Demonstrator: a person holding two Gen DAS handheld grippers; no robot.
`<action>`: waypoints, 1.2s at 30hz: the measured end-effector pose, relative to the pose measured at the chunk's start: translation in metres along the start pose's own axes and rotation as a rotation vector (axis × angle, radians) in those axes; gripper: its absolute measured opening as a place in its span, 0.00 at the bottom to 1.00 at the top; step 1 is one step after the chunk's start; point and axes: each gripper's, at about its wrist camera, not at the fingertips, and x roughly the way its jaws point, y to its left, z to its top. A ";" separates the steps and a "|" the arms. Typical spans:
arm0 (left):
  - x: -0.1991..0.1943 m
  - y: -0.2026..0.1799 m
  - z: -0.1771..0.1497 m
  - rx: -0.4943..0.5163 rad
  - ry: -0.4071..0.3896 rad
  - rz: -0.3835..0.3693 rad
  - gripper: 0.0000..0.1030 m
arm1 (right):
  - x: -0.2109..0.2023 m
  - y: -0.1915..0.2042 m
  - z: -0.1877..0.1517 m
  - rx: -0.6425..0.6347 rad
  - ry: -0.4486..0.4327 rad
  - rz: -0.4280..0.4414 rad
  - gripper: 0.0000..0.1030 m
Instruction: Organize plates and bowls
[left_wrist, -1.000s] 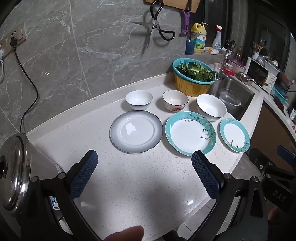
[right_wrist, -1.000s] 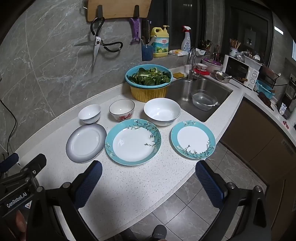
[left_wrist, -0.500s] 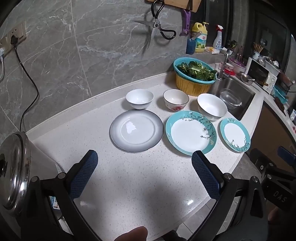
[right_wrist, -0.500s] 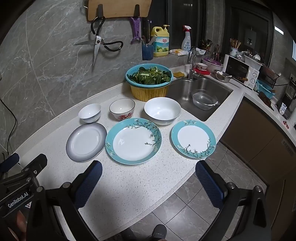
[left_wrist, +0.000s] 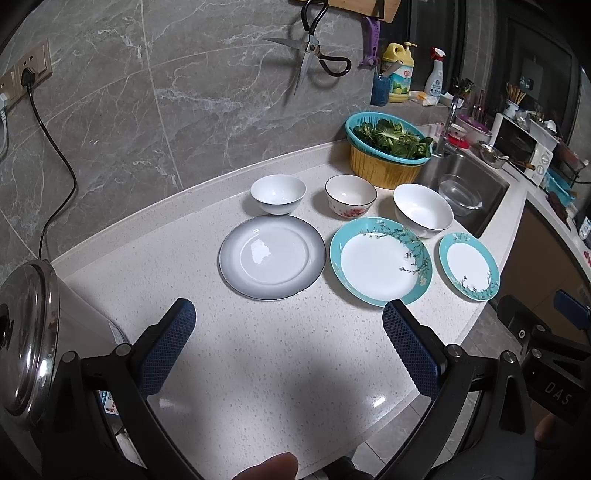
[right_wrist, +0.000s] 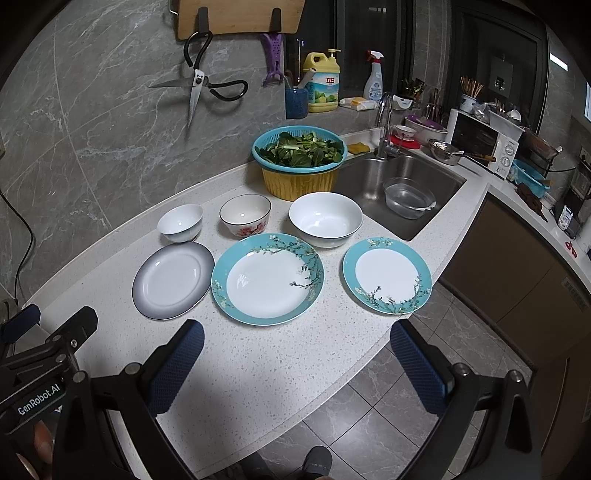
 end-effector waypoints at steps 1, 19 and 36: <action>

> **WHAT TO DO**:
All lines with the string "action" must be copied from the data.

> **RESPONSE FOR THIS EXERCISE**:
`<action>`: waypoints, 1.2s at 30hz: the measured end-effector pose, relative to the pose measured at the chunk's start: translation in metres along the start pose's own axes and rotation as a rotation vector (axis × angle, radians) in those axes; gripper: its absolute measured opening as a place in its span, 0.00 at the bottom to 1.00 at the top; step 1 is one step after the chunk's start; point and axes: each gripper's, at about its wrist camera, not at the fingertips, and x roughly the way its jaws point, y to its left, z to its top. A ";" separates the steps and a "|" the arms. Typical spans:
 end-effector waypoints at steps 1, 19 and 36: <action>

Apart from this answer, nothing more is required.